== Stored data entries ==
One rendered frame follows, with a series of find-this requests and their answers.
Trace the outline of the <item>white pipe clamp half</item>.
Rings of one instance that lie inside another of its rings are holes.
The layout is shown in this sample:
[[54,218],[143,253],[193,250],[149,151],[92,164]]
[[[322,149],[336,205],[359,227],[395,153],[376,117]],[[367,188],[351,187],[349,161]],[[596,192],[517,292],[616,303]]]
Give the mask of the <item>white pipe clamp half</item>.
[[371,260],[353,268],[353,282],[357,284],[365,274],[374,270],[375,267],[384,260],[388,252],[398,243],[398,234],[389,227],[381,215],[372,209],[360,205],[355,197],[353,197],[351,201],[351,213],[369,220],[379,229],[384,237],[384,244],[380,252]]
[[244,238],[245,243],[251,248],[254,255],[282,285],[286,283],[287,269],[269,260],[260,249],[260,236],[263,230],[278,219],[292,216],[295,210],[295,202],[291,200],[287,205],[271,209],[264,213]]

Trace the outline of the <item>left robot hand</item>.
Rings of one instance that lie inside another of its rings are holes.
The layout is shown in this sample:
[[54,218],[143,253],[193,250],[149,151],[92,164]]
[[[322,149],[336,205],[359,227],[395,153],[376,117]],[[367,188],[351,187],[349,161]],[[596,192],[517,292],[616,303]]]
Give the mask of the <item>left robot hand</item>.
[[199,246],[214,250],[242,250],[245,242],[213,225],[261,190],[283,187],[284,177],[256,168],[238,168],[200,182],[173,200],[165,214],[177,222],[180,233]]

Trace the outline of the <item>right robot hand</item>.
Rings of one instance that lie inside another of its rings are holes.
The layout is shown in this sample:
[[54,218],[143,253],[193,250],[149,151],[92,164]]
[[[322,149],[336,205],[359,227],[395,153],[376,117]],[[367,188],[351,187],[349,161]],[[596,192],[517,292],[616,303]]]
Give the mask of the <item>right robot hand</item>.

== Exercise instructions ==
The required output is the full set of entries, reproduced verbatim.

== Exercise answer ==
One rendered frame follows, with a series of find-this requests and their answers.
Trace the outline of the <item>white pipe clamp half</item>.
Rings of one instance that lie inside another of its rings are holes.
The layout is shown in this sample:
[[54,218],[143,253],[193,250],[149,151],[92,164]]
[[[322,149],[336,205],[359,227],[395,153],[376,117]],[[367,188],[351,187],[349,161]],[[596,192],[517,292],[616,303]]]
Give the mask of the <item>white pipe clamp half</item>.
[[371,260],[353,268],[353,282],[357,284],[365,274],[374,270],[375,267],[384,260],[388,252],[398,243],[398,234],[389,227],[381,215],[372,209],[360,205],[355,197],[353,197],[351,201],[351,213],[369,220],[379,229],[384,237],[384,244],[380,252]]
[[244,238],[245,243],[251,248],[254,255],[282,285],[286,283],[287,269],[269,260],[260,249],[260,236],[263,230],[278,219],[292,216],[295,210],[295,202],[291,200],[287,205],[271,209],[264,213]]

Trace the outline of the <item>left robot hand</item>.
Rings of one instance that lie inside another of its rings are holes.
The layout is shown in this sample:
[[54,218],[143,253],[193,250],[149,151],[92,164]]
[[[322,149],[336,205],[359,227],[395,153],[376,117]],[[367,188],[351,187],[349,161]],[[596,192],[517,292],[616,303]]]
Give the mask of the <item>left robot hand</item>.
[[199,246],[214,250],[242,250],[245,242],[213,225],[261,190],[283,187],[284,177],[256,168],[238,168],[200,182],[173,200],[165,214],[177,222],[180,233]]

Trace the outline of the <item>right robot hand</item>.
Rings of one instance that lie inside another of its rings are holes.
The layout is shown in this sample:
[[54,218],[143,253],[193,250],[149,151],[92,164]]
[[[322,149],[336,205],[359,227],[395,153],[376,117]],[[367,188],[351,187],[349,161]],[[596,192],[517,292],[616,303]]]
Give the mask of the <item>right robot hand</item>.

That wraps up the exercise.